_Work request_
Repeat each record below exactly as it is written.

_Data provided_
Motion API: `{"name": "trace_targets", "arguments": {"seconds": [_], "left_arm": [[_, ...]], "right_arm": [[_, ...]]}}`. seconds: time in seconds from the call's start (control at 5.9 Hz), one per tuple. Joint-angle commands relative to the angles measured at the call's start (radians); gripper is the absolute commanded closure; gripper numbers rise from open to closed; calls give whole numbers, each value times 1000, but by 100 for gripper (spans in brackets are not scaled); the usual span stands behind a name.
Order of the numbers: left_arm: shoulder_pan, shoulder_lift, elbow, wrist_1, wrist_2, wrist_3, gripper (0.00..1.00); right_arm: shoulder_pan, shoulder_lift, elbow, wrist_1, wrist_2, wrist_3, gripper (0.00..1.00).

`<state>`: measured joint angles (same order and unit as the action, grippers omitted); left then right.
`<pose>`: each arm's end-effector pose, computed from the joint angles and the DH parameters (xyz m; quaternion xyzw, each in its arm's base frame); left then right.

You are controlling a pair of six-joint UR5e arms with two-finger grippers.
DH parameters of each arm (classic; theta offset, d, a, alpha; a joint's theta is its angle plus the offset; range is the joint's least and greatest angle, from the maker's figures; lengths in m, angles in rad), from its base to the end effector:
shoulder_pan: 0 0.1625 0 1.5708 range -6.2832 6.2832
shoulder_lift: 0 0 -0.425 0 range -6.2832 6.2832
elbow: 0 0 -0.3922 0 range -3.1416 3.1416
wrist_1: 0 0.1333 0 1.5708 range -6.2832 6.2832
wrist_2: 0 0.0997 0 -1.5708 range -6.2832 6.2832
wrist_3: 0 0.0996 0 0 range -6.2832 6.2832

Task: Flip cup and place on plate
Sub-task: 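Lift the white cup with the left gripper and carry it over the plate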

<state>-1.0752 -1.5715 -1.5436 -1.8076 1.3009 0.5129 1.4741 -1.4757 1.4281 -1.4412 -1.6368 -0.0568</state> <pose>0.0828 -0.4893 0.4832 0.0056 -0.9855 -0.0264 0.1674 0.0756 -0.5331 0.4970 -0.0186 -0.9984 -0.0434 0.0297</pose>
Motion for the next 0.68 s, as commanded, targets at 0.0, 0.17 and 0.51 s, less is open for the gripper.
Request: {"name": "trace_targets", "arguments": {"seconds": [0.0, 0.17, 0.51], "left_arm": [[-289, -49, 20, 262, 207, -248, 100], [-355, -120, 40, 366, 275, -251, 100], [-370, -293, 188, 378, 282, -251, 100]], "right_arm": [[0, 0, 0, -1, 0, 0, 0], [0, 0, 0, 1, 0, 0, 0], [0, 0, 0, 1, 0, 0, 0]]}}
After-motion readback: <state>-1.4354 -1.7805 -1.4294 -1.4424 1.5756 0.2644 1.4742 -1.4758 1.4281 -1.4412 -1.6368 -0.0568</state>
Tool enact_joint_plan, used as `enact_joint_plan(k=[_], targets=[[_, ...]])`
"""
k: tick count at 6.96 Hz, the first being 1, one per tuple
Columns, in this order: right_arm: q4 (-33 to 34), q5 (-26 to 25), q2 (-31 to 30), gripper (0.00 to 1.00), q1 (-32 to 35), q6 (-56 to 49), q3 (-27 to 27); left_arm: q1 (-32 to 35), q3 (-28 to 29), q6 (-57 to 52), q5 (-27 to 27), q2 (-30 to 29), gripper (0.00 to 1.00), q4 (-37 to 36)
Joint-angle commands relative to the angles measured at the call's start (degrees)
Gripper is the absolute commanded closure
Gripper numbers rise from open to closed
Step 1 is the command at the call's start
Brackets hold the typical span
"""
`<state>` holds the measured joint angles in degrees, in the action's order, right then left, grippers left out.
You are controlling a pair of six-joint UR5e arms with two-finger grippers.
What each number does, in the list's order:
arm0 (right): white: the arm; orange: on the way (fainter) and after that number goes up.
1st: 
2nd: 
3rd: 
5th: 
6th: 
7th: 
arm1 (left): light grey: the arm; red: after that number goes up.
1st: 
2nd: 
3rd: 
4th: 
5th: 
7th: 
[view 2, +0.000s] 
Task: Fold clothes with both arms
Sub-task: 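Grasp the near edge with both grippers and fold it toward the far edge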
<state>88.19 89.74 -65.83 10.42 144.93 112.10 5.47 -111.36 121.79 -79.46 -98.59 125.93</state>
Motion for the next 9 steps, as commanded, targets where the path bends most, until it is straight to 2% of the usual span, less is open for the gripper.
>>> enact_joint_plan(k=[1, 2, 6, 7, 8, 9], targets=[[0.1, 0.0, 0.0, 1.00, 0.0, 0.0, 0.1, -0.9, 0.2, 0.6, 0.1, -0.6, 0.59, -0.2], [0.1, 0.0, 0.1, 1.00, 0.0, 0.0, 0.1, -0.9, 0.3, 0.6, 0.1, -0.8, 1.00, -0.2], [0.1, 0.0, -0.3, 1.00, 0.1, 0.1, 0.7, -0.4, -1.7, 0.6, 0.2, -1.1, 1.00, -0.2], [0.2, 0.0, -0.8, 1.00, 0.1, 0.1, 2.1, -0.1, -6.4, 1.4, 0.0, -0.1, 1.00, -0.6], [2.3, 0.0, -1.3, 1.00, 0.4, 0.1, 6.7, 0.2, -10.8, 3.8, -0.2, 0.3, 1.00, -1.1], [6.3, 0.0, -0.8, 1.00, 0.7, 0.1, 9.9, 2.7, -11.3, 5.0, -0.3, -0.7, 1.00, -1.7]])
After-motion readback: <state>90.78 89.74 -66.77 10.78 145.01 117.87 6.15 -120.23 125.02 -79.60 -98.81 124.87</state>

_Output below_
Motion API: `{"name": "trace_targets", "arguments": {"seconds": [_], "left_arm": [[_, ...]], "right_arm": [[_, ...]]}}`. seconds: time in seconds from the call's start (control at 5.9 Hz), one per tuple. Joint-angle commands relative to the angles measured at the call's start (radians); gripper is the absolute commanded closure; gripper numbers rise from open to closed; calls give whole numbers, each value times 1000, but by 100 for gripper (spans in brackets are not scaled); the usual span stands behind a name.
Order of the numbers: left_arm: shoulder_pan, shoulder_lift, elbow, wrist_1, wrist_2, wrist_3, gripper (0.00..1.00); right_arm: shoulder_pan, shoulder_lift, elbow, wrist_1, wrist_2, wrist_3, gripper (0.00..1.00).

`<state>`: measured joint angles (same order and unit as the action, grippers omitted); left then right.
`<pose>`: each arm's end-effector pose, computed from the joint angles and the DH parameters (xyz m; quaternion xyzw, each in its arm's base frame); left then right.

You are controlling a pair of six-joint UR5e arms with two-finger grippers.
DH parameters of each arm (classic; theta offset, d, a, alpha; a joint's theta is its angle plus the offset; range is the joint's least and greatest angle, from the maker's figures; lengths in m, angles in rad), from its base to the end effector:
shoulder_pan: 0 0.1625 0 1.5708 range -6.2832 6.2832
shoulder_lift: 0 0 -0.425 0 range -6.2832 6.2832
elbow: 0 0 -0.3922 0 range -3.1416 3.1416
wrist_1: 0 0.1333 0 1.5708 range -6.2832 6.2832
wrist_2: 0 0.0997 0 -1.5708 range -6.2832 6.2832
wrist_3: 0 0.0996 0 0 range -6.2832 6.2832

Task: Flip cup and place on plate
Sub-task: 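Lift the white cup with the left gripper and carry it over the plate
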
<state>-1.0752 -1.5715 -1.5436 -1.8076 1.3009 0.5129 1.4741 -1.4757 1.4281 -1.4412 -1.6368 -0.0568</state> <pose>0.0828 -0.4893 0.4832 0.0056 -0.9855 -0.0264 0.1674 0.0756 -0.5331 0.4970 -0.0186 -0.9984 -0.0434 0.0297</pose>
Motion for the next 0.68 s, as commanded, targets at 0.0, 0.17 and 0.51 s, less is open for the gripper.
Request: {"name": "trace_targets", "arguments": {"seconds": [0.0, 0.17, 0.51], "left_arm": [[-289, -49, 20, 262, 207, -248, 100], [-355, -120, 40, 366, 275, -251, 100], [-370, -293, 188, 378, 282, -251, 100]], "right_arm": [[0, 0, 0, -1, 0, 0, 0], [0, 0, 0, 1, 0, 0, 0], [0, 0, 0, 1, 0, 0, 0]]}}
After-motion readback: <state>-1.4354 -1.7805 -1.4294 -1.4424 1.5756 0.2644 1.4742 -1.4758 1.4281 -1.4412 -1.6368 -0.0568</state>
Tool enact_joint_plan, used as `enact_joint_plan(k=[_], targets=[[_, ...]])`
"""
k: tick count at 6.96 Hz, the first being 1, one per tuple
Columns, in this order: right_arm: q4 (-33 to 34), q5 (-26 to 25), q2 (-31 to 30), gripper (0.00 to 1.00), q1 (-32 to 35), q6 (-56 to 49), q3 (-27 to 27); left_arm: q1 (-32 to 35), q3 (-28 to 29), q6 (-57 to 52), q5 (-27 to 27), q2 (-30 to 29), gripper (0.00 to 1.00), q4 (-37 to 36)
Joint-angle commands relative to the angles measured at the call's start (degrees)
Gripper is the absolute commanded closure
Gripper numbers rise from open to closed
Step 1 is the command at the call's start
Brackets hold the typical span
"""
`<state>` holds the measured joint angles in degrees, in the action's order, right then left, grippers left out.
You are controlling a pair of six-joint UR5e arms with two-finger grippers.
What each number does, in the list's order:
arm0 (right): white: the arm; orange: on the way (fainter) and after that number goes up.
1st: 
2nd: 
3rd: 
5th: 
6th: 
7th: 
arm1 (left): light grey: the arm; red: after that number goes up.
1st: 
2nd: 
3rd: 
4th: 
5th: 
7th: 
[view 2, +0.000s] 
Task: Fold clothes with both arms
Sub-task: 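Grasp the near edge with both grippers and fold it toward the far edge
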<state>88.19 89.74 -65.83 10.42 144.93 112.10 5.47 -111.36 121.79 -79.46 -98.59 125.93</state>
Motion for the next 9 steps, as commanded, targets where the path bends most, until it is straight to 2% of the usual span, less is open for the gripper.
>>> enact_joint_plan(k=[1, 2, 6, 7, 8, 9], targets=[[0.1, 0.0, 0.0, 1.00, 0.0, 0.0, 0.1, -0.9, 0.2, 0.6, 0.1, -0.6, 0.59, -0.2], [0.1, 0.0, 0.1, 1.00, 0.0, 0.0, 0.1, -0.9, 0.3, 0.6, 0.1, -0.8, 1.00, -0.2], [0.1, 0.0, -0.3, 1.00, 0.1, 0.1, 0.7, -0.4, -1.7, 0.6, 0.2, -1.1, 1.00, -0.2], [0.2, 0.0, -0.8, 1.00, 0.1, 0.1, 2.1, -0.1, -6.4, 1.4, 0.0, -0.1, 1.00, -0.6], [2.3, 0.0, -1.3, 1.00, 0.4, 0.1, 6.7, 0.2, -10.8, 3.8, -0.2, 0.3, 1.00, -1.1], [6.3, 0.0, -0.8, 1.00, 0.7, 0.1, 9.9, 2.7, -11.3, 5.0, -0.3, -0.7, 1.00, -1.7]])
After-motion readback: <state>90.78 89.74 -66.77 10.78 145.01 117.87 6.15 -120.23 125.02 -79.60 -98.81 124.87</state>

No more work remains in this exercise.